In the data below, find the line containing "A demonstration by"; reproduce that line and all subsequent lines exactly, and nothing else.

● RAW DATA:
-- Opening Marker --

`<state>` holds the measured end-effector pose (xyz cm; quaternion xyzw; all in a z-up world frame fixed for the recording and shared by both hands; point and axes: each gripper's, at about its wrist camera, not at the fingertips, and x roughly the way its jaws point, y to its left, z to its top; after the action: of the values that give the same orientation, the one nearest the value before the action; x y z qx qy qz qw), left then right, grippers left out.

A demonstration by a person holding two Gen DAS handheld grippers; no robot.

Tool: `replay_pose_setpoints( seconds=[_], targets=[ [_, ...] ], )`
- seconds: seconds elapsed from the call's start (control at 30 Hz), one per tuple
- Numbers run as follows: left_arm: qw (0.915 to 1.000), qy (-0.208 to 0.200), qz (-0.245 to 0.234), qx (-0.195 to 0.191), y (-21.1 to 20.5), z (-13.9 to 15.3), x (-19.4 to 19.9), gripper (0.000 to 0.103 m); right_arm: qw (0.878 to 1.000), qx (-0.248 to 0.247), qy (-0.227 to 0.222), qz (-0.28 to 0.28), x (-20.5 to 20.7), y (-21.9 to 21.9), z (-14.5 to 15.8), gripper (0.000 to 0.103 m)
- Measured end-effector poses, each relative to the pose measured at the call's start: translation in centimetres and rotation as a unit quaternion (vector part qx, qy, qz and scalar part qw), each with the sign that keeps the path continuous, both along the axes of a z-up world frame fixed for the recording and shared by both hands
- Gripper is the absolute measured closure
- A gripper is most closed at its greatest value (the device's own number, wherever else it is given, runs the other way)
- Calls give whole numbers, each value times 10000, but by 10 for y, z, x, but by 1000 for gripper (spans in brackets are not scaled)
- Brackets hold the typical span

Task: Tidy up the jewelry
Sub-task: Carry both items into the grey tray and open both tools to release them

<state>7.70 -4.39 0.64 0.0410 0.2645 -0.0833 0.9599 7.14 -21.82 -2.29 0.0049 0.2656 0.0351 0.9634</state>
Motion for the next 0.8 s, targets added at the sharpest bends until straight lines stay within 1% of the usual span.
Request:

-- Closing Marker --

● EXERCISE RESPONSE:
A demonstration by a person holding two Gen DAS handheld grippers; no robot.

Tool: `replay_pose_setpoints( seconds=[_], targets=[ [_, ...] ], )`
- seconds: seconds elapsed from the call's start (control at 30 Hz), one per tuple
- Numbers run as follows: left_arm: qw (0.915 to 1.000), qy (-0.208 to 0.200), qz (-0.245 to 0.234), qx (-0.195 to 0.191), y (-21.1 to 20.5), z (-13.9 to 15.3), x (-19.4 to 19.9), gripper (0.000 to 0.103 m); right_arm: qw (0.878 to 1.000), qx (-0.248 to 0.247), qy (-0.227 to 0.222), qz (-0.28 to 0.28), x (-20.5 to 20.7), y (-21.9 to 21.9), z (-14.5 to 15.8), gripper (0.000 to 0.103 m)
- Measured end-effector poses, each relative to the pose measured at the call's start: translation in centimetres and rotation as a unit quaternion (vector part qx, qy, qz and scalar part qw), each with the sign that keeps the path continuous, both along the axes of a z-up world frame fixed for the recording and shared by both hands
- Gripper is the absolute measured closure
- A gripper is most closed at its greatest value (the device's own number, wherever else it is given, runs the other way)
- Calls give whole numbers, each value times 10000, but by 10 for y, z, x, but by 1000 for gripper (spans in brackets are not scaled)
- Brackets hold the typical span

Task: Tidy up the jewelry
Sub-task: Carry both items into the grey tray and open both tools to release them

<state>7.70 -4.39 0.64 0.0410 0.2645 -0.0833 0.9599 7.14 -21.82 -2.29 0.0049 0.2656 0.0351 0.9634</state>
Motion for the next 0.8 s, targets added at the sharpest bends until straight lines stay within 1% of the usual span.
Request:

This answer is complete as it stands.